### Work order
Which lines below hold the word "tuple"? Copy all of them.

----- Information supplied -----

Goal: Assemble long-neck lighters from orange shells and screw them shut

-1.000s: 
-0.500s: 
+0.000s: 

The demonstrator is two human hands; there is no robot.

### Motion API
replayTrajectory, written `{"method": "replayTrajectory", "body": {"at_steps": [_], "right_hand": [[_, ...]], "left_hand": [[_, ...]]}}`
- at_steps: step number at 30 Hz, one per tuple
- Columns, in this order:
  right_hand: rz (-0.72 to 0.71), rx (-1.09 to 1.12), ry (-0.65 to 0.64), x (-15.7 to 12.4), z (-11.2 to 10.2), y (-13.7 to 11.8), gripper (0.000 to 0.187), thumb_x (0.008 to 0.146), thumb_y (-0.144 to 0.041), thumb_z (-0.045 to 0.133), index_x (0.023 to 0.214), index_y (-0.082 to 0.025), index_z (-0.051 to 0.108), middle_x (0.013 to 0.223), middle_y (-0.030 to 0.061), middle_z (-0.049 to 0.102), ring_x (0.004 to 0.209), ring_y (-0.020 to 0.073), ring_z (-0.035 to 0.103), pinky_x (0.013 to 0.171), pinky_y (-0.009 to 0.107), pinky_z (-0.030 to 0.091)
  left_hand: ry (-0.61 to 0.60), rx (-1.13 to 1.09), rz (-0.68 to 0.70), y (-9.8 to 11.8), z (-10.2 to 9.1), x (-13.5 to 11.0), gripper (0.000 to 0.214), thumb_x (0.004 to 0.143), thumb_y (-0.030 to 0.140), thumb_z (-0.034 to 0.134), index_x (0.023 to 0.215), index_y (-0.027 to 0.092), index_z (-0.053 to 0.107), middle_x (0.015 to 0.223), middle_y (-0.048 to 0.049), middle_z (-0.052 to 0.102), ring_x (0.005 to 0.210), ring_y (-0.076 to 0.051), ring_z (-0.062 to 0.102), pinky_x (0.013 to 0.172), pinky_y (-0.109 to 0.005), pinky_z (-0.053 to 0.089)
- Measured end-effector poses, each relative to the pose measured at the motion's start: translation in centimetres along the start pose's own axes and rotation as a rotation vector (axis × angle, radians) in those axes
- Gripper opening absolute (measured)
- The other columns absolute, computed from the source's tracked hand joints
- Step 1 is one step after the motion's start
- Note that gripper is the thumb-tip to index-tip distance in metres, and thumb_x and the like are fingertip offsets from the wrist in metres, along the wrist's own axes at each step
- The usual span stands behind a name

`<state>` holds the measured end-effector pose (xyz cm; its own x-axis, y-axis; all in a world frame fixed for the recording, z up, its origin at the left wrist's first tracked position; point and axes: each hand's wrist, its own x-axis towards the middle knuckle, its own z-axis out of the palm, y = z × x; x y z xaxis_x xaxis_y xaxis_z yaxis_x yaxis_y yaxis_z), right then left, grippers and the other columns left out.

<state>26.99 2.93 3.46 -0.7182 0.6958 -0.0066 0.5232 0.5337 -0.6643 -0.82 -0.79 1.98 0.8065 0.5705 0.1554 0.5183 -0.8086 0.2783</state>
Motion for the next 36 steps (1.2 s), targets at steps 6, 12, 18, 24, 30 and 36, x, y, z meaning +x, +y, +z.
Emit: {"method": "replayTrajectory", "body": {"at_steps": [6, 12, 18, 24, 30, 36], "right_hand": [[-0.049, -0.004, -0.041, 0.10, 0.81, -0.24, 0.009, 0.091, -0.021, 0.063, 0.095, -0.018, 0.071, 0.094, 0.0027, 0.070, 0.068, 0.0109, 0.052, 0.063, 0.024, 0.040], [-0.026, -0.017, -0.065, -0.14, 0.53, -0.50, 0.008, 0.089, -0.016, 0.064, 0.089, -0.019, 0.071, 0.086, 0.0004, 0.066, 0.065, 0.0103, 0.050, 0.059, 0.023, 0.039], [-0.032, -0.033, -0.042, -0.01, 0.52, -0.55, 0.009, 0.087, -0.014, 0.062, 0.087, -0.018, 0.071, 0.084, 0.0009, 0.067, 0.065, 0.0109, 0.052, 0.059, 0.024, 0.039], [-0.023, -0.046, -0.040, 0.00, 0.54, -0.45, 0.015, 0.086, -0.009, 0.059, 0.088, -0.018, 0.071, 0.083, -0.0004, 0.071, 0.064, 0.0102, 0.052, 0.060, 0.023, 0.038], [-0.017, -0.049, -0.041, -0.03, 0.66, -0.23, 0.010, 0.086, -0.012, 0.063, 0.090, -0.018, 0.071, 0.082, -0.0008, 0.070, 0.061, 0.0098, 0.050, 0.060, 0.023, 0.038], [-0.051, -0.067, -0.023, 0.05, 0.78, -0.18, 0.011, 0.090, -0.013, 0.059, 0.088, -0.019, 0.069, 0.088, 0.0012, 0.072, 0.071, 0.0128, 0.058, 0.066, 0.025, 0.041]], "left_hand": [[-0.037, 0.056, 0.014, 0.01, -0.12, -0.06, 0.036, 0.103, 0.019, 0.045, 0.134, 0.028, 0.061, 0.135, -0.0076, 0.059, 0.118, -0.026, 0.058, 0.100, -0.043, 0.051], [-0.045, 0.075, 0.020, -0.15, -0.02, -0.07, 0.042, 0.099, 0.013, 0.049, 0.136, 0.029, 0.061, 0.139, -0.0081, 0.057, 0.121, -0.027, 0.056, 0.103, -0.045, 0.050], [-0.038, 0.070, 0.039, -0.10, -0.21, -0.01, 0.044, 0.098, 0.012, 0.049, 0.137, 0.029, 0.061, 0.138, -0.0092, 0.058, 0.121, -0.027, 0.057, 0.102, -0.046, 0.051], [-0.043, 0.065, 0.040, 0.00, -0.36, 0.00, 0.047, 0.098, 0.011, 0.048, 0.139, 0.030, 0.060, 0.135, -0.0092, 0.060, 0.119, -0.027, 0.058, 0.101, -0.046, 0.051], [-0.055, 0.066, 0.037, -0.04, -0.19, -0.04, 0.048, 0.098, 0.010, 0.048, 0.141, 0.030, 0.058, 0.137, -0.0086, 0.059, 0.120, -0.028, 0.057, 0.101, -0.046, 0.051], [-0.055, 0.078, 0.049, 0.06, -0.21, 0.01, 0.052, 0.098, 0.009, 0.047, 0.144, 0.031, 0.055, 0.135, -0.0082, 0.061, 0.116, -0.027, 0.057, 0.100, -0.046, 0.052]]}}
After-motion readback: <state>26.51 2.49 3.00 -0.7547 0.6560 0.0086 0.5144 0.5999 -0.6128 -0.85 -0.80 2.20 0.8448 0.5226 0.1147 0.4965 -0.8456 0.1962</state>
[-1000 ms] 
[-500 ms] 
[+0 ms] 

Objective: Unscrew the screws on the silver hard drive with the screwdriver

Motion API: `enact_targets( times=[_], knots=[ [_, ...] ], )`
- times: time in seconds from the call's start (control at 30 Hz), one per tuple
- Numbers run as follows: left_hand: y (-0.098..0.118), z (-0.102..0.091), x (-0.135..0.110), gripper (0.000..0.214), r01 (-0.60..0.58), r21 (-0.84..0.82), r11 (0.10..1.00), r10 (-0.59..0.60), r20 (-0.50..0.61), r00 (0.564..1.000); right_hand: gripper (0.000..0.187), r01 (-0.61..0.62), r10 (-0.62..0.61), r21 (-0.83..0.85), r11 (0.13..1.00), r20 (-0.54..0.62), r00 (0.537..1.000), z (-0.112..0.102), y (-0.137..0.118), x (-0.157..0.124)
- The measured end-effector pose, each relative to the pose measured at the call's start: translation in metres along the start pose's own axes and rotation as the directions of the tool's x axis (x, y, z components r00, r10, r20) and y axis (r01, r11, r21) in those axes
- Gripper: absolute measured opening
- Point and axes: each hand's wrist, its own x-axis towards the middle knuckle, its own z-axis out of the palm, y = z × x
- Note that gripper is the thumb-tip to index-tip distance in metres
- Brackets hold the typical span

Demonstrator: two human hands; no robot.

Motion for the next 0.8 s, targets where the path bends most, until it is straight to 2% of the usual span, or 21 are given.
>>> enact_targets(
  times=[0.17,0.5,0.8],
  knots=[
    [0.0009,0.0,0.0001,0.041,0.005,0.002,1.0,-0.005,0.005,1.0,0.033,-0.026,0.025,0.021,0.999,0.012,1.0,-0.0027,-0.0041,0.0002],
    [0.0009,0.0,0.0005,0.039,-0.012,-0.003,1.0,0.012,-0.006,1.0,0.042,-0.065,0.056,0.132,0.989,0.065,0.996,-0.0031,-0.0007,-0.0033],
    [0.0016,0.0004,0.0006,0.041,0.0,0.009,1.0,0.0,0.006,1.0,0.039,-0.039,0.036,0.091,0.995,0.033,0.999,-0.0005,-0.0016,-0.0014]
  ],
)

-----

### Finished task
- at_steps: step number at 30 Hz, one per tuple
- times: time in seconds from the call's start (control at 30 Hz), one per tuple

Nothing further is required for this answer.